Differentially private machine learning
Training ML models on sensitive data risks memorizing individual records. DP-SGD (Differentially Private Stochastic Gradient Descent) adds noise to gradients during training:
# Using Opacus with PyTorch
# pip install opacus
import torch
from torch import nn, optim
from opacus import PrivacyEngine
model = nn.Sequential(
nn.Linear(10, 64),
nn.ReLU(),
nn.Linear(64, 1),
)
optimizer = optim.SGD(model.parameters(), lr=0.01)

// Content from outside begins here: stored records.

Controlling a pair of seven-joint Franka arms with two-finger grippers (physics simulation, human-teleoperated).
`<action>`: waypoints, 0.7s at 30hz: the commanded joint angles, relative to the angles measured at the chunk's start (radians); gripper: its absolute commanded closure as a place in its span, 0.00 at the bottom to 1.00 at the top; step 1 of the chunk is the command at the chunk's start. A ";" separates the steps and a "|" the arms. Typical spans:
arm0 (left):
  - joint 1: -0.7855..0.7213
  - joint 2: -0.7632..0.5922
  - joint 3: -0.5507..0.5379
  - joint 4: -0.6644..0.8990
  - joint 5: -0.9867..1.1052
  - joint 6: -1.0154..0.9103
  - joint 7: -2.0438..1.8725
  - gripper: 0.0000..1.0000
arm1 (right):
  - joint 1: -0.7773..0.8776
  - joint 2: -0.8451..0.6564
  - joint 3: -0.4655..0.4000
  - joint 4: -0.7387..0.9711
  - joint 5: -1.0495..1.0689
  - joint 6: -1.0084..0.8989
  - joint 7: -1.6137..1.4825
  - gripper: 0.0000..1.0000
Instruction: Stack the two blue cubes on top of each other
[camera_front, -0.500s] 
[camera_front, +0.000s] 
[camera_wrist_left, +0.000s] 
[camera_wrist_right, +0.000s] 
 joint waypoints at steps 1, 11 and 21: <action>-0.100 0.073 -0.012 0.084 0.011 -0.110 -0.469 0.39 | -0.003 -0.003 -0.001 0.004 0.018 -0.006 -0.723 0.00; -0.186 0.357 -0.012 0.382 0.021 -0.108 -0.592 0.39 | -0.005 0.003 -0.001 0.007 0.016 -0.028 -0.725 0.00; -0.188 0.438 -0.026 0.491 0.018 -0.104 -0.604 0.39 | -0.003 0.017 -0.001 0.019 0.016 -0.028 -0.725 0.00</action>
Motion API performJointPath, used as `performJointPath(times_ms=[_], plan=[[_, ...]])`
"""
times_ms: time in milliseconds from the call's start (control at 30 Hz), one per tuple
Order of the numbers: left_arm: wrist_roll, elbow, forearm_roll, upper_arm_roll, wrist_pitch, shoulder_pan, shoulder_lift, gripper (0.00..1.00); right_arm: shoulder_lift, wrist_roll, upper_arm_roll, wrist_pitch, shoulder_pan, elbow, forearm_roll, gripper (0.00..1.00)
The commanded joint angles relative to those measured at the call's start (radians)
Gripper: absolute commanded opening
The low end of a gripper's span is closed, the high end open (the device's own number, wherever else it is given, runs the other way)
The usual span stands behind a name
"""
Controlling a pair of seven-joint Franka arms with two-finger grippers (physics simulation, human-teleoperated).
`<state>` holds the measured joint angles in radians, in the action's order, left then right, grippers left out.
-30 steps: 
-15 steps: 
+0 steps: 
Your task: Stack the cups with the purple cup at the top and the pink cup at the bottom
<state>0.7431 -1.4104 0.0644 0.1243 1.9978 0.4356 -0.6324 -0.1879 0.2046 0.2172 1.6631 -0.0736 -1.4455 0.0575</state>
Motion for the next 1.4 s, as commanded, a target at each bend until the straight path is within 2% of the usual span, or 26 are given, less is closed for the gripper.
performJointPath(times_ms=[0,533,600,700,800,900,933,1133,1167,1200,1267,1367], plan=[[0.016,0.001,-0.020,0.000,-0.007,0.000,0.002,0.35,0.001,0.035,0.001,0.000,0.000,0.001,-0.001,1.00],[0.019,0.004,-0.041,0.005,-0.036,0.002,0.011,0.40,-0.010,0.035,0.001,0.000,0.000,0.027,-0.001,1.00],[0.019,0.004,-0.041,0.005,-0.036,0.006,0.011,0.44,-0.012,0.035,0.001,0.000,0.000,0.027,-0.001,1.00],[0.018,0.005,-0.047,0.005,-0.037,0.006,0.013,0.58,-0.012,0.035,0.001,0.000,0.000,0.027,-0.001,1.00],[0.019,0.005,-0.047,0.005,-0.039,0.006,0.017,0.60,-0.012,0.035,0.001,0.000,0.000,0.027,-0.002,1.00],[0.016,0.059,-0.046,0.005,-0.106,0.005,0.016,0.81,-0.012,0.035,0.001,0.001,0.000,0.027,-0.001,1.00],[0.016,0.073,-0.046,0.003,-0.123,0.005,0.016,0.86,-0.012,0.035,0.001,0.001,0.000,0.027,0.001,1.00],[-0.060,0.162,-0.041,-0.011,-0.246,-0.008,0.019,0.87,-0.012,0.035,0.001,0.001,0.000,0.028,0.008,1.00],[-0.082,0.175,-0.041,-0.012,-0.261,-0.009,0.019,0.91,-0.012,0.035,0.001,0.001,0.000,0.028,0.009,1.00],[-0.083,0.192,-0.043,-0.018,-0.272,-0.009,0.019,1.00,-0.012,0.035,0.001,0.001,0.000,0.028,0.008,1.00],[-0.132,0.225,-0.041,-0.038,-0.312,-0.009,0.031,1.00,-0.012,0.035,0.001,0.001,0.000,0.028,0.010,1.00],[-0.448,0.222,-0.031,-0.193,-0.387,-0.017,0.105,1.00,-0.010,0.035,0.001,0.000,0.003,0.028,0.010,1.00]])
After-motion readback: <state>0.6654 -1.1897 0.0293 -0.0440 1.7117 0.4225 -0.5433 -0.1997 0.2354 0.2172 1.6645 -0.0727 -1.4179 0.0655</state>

data_loader = ... # your DataLoader
privacy_engine = PrivacyEngine()
model, optimizer, data_loader = privacy_engine.make_private_with_epsilon(
module=model,
optimizer=optimizer,
data_loader=data_loader,
target_epsilon=3.0,
target_delta=1e-5,
epochs=10,
max_grad_norm=1.0, # clip per-sample gradients
)
# Training loop — Opacus handles noise injection
for epoch in range(10):
for batch in data_loader:
optimizer.zero_grad()
loss = nn.functional.mse_loss(model(batch[0]), batch[1])
loss.backward()
optimizer.step()
print(f"Final ε: {privacy_engine.get_epsilon(delta=1e-5):.2f}")Opacus clips per-sample gradients to bound sensitivity, then adds calibrated Gaussian noise. The privacy accountant tracks total epsilon spent across all training steps using Rényi DP accounting, which gives tighter bounds than basic composition.
Tradeoffs and practical considerations
Dataset size matters enormously. On a dataset of 10 million records, ε=1 produces highly accurate results. On 100 records, the same ε makes results nearly useless. Differential privacy is designed for large-scale data.
Choosing epsilon is a policy decision, not a technical one. There’s no formula that outputs the “right” epsilon. It depends on the harm of disclosure, the value of the analysis, and organizational risk appetite. Document the choice and the reasoning.
Post-processing is free. Any computation on differentially private output doesn’t consume additional privacy budget. You can filter, transform, visualize, or model private outputs without degrading the guarantee.
Sensitivity bounding (clamping) distorts data. When you clamp values to bound sensitivity, you lose information about outliers. If most salaries are $50K-$100K but one is $10M, clamping to [0, 200K] changes the true sum significantly. Choose bounds based on domain knowledge.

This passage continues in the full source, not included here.